Die Agenda für Baukultur
April 2026
Schwammstadt | Das grosse Potenzial der Dachbegrünung

Referierende:
- Stefan Hasler, Mitglied der Projektoberleitung Schwammstadt, Direktor VSA
- Adrian Loretz, Anwendungstechnik, Paul Bauder AG
- Christian Weber, Systemberatung, Paul Bauder AG
Die Schwammstadt ist in aller Munde – doch während intensiv über Lösungen am Boden diskutiert wird, bleibt eine entscheidende Frage oft unbeachtet: Welche Rolle können Dächer für die Schwammstadt spielen? Besonders Flachdächer bieten hier ein enormes, bislang zu wenig genutztes Potenzial.
Der Klimawandel führt zunehmend zu Wetterextremen – von Starkregen und Sturzfluten bis hin zu langanhaltenden Trockenperioden.
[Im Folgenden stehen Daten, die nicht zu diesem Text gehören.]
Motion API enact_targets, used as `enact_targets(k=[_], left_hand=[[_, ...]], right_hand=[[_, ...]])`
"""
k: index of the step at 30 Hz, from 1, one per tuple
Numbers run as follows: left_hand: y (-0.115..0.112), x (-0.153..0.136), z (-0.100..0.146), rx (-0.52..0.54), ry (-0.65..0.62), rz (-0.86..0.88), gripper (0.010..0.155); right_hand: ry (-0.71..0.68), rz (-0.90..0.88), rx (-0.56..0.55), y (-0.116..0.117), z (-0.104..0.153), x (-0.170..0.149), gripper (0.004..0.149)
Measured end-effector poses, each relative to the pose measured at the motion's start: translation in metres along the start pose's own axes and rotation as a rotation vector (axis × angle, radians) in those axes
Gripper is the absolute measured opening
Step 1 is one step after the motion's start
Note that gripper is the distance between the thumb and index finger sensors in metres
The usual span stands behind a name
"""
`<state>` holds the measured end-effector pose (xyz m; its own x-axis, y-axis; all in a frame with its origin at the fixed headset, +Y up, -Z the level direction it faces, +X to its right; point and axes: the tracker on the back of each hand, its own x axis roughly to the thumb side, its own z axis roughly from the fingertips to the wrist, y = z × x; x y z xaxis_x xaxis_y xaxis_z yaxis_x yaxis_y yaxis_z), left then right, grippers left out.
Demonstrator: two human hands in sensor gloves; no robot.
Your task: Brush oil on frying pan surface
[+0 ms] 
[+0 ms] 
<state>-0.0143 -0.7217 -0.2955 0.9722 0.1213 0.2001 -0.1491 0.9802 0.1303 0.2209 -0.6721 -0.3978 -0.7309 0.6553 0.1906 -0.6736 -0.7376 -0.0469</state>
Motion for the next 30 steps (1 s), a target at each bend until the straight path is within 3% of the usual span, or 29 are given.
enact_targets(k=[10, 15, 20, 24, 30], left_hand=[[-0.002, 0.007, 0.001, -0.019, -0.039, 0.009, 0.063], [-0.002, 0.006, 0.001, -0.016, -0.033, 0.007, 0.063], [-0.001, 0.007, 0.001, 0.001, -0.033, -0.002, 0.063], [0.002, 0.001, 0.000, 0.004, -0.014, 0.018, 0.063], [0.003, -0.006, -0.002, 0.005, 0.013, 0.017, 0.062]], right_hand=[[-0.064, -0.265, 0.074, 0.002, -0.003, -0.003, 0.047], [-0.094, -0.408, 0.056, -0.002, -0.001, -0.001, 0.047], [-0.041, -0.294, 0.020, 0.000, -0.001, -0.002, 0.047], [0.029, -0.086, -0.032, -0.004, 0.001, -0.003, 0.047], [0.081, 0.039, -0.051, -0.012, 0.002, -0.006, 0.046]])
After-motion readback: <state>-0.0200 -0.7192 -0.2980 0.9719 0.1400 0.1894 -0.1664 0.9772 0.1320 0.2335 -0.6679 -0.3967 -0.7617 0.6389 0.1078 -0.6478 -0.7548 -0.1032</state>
Gleichzeitig verstärken Urbanisierung und Flächenversiegelung die Bildung von Hitzeinseln. Lange Zeit galt das Prinzip, Regenwasser möglichst schnell über die Kanalisation abzuleiten – mit der Folge einer geringen Grundwasserneubildung, reduzierter Verdunstung und einer erhöhten Belastung der Entwässerungssysteme. Eine nachhaltige, grüne Infrastruktur funktioniert jedoch anders. Naturnahe Flächen zeigen, wie ein funktionierender Wasserkreislauf aussieht: 67 Prozent des Niederschlags verdunsten, 31 Prozent versickern, und nur 2 Prozent fließen oberflächlich ab. Die Schwammstadt verfolgt das Ziel, diesen natürlichen Wasserkreislauf auch in urbanen Räumen wiederherzustellen und Städte widerstandsfähiger gegen Extremwetterereignisse zu machen. Und dieser «Schwammeffekt» funktioniert nicht nur am Boden, sondern auch auf dem Dach.
Im Fachgespräch erläutert Stefan Hasler, Direktor VSA, die Ansätze und Entwicklungen der Städte im Hinblick auf die Schwammstadt, während Adrian Loretz und Christian Weber von der Bauder AG aufzeigen, welche Dachsysteme und Lösungen für ein nachhaltiges Regenwassermanagement auf dem Grundstück möglich sind.